The objective of this work was to evaluate the effects of enzymatic hydrolysis on digestibility and morphological and structural properties of hydrothermally pre-treated (HPT) red rice starch. The pre-treatments were performed in autoclave and cooking for the modification of rice grains and native starch. In vitro starch digestibility was performed consecutively and semi-simultaneously using α-amylase and amyloglucosidase. A first-order mathematical model was used to adjust the hydrolysis kinetic data, which made it possible to calculate the surface area, hydrolysis index, and glycemic index of the starch.

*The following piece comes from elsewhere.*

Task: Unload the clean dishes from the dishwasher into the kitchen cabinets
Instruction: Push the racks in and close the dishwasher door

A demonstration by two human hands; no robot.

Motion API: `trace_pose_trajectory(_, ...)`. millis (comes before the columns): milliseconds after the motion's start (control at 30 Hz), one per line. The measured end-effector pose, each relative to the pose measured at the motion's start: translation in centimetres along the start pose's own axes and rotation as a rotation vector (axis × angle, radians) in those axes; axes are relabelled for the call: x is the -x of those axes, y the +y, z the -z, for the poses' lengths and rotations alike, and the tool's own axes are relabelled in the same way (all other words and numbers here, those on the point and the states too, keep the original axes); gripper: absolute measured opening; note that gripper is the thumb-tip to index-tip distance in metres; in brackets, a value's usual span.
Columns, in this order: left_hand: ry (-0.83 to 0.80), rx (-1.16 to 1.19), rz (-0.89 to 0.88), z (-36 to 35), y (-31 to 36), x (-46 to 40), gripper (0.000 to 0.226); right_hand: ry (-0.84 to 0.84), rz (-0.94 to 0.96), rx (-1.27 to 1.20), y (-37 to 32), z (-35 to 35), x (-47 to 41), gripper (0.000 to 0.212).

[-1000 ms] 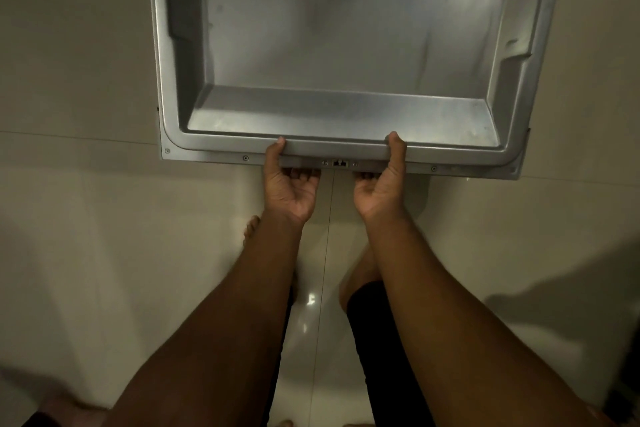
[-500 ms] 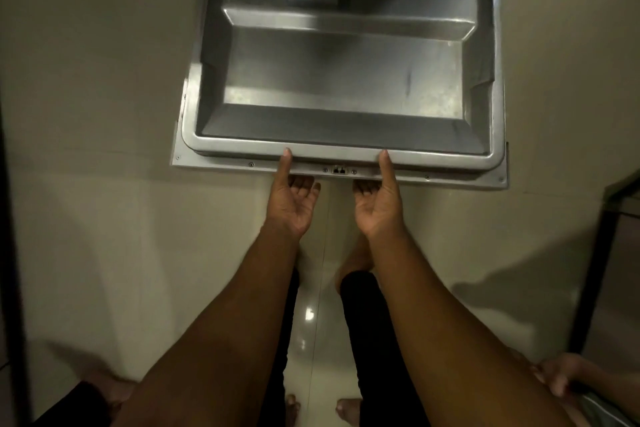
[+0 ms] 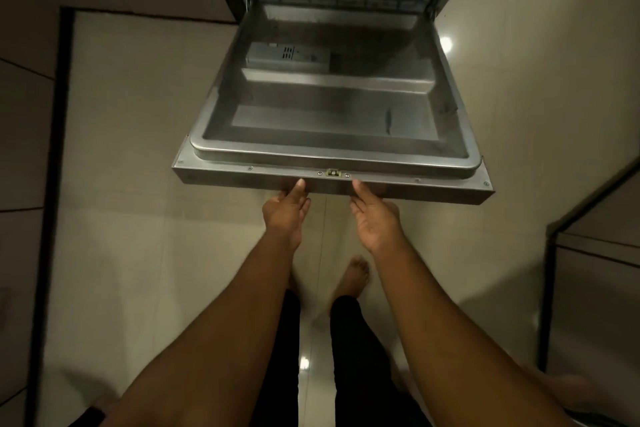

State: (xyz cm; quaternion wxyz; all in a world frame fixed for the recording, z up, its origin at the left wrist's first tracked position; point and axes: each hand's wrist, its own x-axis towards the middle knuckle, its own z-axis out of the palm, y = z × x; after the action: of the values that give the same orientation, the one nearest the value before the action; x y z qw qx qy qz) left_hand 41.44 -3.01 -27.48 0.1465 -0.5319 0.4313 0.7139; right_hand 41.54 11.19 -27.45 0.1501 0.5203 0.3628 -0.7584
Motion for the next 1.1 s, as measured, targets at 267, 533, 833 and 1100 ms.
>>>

Scanning electron microscopy images (SEM), Fourier transform infrared (FTIR) spectra and X-ray diffraction (XRD) were also performed to investigate the characteristics of the post-hydrolysis starch samples. The autoclaved starch HSS-A3, which was subjected to 121 °C/1.08 bar for 10 min, showed the highest in vitro digestibility values (80.08 %). Both starch samples showed increase of particle size and enzymatic digestibility after HPT. FTIR spectra of the starch samples showed that there was no appearance of new functional groups. However, XRD evidenced that HPT changed the intensity of the peaks and the type of crystallinity was changed for autoclaved starch (A3) from type A to Vh, with crystallinity ranging from 21.71 % to 26.42 %. The semi-simultaneous approach showed more advantages due to the highest in vitro digestibility as well as reducing the processing time and use of reagents.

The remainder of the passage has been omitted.